With the money saved from her dowry, Angela had purchased a small home for herself. She began to invite young women to come to her home where she took it upon herself to teach them the faith. She taught them how to pray and the tenets of the faith as she prepared them to receive the sacraments. Her small apostolate grew as word spread among the friends of the young girls about the kind young woman who opened up her home to others.

Around this time, Angela received another vision that confirmed her in her ministry and showed the direction of the apostolate for the future. Angela was to found a religious order of consecrated virgins who would serve young girls in a manner similar to what she was doing out of her own home. Unlike other orders, the unmarried women would not live in a community.
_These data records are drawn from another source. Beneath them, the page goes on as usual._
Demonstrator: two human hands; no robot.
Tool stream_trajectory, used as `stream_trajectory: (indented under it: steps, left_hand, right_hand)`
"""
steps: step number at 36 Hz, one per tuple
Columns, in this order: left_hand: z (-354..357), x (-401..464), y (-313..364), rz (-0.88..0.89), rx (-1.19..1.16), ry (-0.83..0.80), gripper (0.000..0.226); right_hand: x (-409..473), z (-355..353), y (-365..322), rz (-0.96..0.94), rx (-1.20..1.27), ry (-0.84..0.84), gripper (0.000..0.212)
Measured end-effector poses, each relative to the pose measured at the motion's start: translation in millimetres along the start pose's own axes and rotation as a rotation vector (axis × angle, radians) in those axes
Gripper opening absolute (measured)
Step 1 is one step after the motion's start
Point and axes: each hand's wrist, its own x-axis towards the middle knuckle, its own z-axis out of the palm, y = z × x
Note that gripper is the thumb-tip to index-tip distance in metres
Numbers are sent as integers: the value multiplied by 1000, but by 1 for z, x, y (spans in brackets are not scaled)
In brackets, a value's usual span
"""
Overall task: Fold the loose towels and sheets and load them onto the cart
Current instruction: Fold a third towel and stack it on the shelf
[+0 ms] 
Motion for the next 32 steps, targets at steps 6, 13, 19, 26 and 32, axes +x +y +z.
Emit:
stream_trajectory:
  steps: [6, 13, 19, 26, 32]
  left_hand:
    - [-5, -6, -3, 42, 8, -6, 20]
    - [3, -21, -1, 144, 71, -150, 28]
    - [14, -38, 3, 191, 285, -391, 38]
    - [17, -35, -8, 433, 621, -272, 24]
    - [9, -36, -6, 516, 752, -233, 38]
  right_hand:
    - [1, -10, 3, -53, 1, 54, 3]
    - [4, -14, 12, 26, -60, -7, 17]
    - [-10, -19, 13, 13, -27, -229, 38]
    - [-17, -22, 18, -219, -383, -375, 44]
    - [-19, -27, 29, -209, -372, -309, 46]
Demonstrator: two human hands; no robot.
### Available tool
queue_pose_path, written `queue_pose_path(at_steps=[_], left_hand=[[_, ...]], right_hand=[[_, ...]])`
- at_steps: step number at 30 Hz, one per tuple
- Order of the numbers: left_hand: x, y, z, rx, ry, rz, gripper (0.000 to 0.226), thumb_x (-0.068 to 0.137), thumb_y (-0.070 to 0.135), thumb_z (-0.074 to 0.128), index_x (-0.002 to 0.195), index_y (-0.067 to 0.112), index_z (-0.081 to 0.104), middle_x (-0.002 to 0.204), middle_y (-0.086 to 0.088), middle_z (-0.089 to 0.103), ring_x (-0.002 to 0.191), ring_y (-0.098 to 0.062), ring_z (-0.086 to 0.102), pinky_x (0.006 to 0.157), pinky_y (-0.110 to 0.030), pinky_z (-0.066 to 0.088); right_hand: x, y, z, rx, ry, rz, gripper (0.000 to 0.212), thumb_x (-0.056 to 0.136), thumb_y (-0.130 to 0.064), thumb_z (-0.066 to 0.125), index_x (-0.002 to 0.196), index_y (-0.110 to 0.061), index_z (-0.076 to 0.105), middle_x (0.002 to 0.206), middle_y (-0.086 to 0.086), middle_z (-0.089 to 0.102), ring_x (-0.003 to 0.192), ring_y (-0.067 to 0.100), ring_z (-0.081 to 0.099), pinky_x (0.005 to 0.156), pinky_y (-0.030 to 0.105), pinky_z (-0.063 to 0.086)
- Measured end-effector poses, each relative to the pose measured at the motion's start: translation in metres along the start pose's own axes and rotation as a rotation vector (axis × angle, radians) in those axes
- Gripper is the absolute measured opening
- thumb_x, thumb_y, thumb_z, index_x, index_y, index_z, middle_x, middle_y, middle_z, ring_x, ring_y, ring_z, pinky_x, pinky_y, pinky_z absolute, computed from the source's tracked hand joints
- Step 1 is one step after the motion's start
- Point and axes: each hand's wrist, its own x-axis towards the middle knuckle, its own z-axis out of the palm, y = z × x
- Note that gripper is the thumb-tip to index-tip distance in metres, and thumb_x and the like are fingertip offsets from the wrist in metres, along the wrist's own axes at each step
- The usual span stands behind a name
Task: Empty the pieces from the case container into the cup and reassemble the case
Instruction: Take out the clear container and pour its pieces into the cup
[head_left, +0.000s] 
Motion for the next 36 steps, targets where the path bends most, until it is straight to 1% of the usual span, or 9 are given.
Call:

Instead, they were to remain celibate, live in their own homes or with their families, and be of service to their neighbors.

Angela continued her work from her home which was quite successful due to her natural talents of being winsome and an organized leader. Then, a wealthy couple invited her to start this new type of "school" in nearby Brescia. The apostolate was a resounding success in its second edition.

Soon Angela established other groups in other towns. Young women were joining her group to serve, and young girls were benefiting from the order's ministry focused on education, especially religious education.

Not Seeing the Holy Land

In 1524, at the age of fifty, Angela was given the opportunity to make a pilgrimage to the Holy Land. On the way to the Holy Land, her group stopped on the island of Crete. As she was praying in a church, she lost her eyesight. Apparently, somewhat unfazed by her sudden blindness, Angela continued on her journey and visited all of the shrines scheduled for the itinerary of the pilgrimage. Instead of seeing, she felt with her hands with the same enthusiasm as if she could see.

On the way home from the pilgrimage, she once again prayed in the same church on the island of Crete. At this point, the Lord restored her sight and left her with an important lesson. Angela must not close her eyes to the needs of those around her and to what God had called her to do.

Saying "No" to the Pope

The next year, 1525, was a Jubilee year, and Angela traveled to Rome in order to receive the plenary indulgence. Pope Clement VII had learned of the holiness of Angela and the service that she and her sisters provided to young women in several towns in northern Italy. The Holy Father invited Angela to meet with him.

When Angela met with the pope, he heard in more detail about what she had organized. Very impressed, the pope asked her to remain in Rome and to organize a group of women to provide services to the ill. Remembering her vision and the many hours in prayer in which she had sought to do God's will, Angela had to politely, but firmly, tell the Holy Father, "No" as she did not believe it was God's will.

Making it Formal

The conversation with Pope Clement VII proved to be a catalyst for Angela to begin the process of formalizing her new order. She wrote a rule that would serve to shape and direct the ministry of the consecrated women.

Angela had long had a devotion to St. Ursula who was a tenth century martyr. As the daughter of English king, Ursula refused a political marriage to a pagan prince. In response to her faithfulness to God, Ursula was killed. It was under this saint's patronage, that Angela placed the new order that would later take on the name of the Ursulines.

The order was unique in that the women were not cloistered and did not wear a special habit. It was also the first women's teaching order. The order would maintain the usual vows of poverty, chastity, and obedience, but those would be lived out within the context of the individual homes of the sisters.

Although the order had been formalized in its structure and organization, it would not receive formal approval and recognition from the Holy See until four years after Angela's death in 1544.

Before her death in 1540, Angela would see twenty-four groups of women started that ran schools and orphanages. And, Angela would serve as the first "Mother and Mistress" for three years, after her election in 1537.

When she died, Angela was buried in the habit of a Third Order Franciscan, and she was buried in the church of St. Afra in Brescia where the Ursuline rule had been developed and accepted by the group.